[Saved data entries]
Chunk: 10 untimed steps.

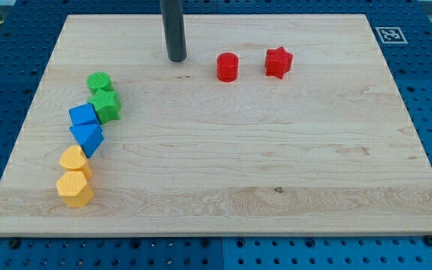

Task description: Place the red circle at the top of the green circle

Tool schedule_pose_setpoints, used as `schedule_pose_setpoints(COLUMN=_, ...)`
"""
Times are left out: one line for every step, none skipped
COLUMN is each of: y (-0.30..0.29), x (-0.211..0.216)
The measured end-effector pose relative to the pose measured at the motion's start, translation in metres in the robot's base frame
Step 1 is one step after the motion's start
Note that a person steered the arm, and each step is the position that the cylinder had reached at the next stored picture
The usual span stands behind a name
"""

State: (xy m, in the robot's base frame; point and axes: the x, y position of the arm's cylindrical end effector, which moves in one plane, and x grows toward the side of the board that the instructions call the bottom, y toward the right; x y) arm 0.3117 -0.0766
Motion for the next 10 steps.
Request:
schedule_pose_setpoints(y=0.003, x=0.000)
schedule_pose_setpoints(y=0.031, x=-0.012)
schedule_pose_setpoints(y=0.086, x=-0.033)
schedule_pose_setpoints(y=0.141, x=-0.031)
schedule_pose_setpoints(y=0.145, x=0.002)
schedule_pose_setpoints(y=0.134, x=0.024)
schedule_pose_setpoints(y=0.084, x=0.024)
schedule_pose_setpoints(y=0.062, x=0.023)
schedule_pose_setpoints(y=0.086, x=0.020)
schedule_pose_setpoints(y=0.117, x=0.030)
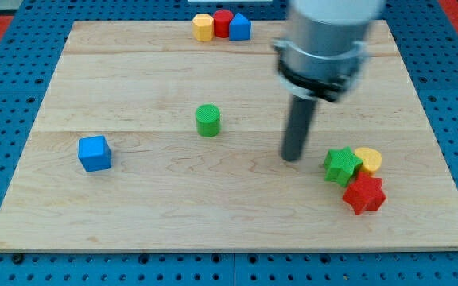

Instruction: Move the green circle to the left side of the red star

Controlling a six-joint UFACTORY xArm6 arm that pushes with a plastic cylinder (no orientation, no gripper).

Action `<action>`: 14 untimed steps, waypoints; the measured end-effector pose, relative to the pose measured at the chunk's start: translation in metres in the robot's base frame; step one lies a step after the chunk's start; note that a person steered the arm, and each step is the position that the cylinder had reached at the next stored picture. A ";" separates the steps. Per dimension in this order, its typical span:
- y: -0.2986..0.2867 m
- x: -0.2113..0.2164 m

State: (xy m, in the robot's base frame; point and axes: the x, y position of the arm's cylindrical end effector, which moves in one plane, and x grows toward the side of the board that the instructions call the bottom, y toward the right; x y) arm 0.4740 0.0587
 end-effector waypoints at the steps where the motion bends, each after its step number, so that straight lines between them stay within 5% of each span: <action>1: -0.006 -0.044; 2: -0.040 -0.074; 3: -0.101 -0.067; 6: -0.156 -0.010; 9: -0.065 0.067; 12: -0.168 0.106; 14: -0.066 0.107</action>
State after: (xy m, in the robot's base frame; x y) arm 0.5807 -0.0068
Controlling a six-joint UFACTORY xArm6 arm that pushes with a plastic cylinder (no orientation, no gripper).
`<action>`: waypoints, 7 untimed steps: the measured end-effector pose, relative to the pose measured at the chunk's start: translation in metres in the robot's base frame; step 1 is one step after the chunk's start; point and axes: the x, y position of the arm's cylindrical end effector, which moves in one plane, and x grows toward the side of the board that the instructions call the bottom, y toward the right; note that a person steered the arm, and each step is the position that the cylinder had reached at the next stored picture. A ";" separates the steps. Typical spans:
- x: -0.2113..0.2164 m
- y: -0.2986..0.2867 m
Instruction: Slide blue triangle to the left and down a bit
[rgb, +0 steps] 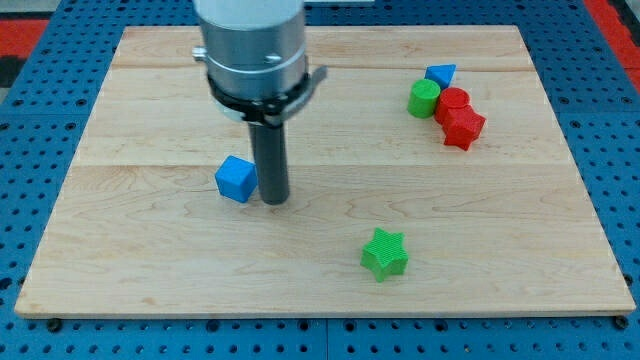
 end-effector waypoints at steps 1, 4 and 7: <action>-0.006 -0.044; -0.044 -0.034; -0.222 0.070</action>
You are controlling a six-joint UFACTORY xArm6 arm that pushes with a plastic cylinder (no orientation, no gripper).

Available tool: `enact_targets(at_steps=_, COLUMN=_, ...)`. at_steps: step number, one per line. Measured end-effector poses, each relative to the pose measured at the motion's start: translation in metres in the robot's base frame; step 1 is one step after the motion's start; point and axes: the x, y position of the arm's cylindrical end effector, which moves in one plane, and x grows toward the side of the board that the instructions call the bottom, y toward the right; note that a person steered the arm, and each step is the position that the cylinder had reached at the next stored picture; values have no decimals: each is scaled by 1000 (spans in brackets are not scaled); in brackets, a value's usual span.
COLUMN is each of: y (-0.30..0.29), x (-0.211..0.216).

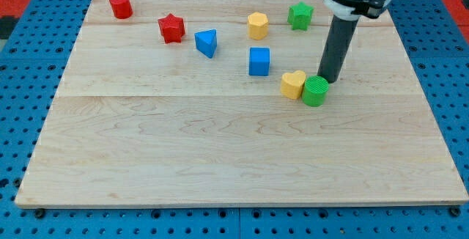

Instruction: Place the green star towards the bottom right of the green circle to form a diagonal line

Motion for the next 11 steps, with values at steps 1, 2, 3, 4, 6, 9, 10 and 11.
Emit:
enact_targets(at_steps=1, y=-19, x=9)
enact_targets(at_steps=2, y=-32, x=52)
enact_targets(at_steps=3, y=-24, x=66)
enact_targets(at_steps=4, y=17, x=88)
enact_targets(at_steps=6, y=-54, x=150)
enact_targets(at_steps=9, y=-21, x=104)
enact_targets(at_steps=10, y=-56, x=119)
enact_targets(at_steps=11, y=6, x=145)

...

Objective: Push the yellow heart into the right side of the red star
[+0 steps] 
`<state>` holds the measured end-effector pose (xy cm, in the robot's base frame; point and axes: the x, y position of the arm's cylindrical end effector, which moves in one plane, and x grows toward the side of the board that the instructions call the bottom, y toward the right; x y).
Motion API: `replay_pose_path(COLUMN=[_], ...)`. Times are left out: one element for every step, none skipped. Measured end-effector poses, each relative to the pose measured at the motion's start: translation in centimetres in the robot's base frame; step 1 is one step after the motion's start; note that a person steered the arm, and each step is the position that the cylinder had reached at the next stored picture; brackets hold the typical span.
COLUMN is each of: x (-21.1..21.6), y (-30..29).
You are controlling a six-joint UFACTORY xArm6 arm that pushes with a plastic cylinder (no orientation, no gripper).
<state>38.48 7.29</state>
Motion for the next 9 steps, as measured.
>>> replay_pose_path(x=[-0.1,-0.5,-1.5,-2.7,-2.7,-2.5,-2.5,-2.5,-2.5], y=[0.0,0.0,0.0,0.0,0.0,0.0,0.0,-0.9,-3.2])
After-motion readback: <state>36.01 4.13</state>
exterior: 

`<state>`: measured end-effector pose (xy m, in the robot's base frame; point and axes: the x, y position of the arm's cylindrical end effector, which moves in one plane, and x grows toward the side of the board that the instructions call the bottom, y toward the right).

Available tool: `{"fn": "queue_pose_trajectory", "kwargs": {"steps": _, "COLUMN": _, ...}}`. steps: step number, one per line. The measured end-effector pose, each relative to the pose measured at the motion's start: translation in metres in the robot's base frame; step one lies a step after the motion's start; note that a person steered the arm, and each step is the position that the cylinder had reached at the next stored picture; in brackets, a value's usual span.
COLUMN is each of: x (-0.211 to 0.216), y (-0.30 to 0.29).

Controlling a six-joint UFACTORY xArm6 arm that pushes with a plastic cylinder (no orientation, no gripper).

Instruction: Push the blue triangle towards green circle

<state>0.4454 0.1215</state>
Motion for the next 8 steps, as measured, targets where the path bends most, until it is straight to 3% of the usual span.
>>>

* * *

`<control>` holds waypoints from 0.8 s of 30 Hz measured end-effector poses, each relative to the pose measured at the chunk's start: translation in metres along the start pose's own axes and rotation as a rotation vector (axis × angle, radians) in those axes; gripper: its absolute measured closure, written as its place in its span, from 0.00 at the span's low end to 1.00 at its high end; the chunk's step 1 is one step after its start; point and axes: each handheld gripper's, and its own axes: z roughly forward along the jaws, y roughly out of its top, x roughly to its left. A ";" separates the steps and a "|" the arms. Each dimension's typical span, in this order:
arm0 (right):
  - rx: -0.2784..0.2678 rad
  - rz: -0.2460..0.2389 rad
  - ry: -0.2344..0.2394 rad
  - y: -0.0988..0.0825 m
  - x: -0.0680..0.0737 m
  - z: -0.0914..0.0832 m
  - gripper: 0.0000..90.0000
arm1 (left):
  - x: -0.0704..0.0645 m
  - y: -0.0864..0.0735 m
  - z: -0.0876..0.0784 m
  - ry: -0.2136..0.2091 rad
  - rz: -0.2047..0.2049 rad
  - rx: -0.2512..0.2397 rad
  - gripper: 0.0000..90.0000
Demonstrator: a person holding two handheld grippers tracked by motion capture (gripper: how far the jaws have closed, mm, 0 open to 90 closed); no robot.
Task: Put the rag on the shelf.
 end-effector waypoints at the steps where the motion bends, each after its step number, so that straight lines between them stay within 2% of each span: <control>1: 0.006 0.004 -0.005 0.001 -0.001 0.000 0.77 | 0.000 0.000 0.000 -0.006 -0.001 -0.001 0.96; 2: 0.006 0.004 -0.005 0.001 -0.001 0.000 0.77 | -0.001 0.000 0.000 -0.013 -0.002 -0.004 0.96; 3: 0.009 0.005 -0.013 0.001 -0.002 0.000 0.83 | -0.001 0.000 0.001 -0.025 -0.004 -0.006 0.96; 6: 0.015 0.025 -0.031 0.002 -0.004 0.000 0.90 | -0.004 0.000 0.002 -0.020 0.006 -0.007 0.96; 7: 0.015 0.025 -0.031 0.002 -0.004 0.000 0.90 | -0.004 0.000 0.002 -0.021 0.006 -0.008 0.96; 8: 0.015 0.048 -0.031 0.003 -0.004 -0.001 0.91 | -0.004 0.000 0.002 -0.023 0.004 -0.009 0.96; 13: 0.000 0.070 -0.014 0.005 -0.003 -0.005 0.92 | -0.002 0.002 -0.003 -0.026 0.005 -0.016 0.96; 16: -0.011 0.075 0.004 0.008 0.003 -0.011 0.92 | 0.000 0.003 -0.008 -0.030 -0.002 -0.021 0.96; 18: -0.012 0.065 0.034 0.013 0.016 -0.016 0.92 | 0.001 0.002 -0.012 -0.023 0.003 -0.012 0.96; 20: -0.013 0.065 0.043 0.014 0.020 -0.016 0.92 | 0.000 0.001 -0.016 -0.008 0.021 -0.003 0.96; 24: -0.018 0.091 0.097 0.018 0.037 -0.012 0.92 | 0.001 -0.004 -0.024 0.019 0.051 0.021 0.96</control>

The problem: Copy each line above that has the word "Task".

Solution:
Task description: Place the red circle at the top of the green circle
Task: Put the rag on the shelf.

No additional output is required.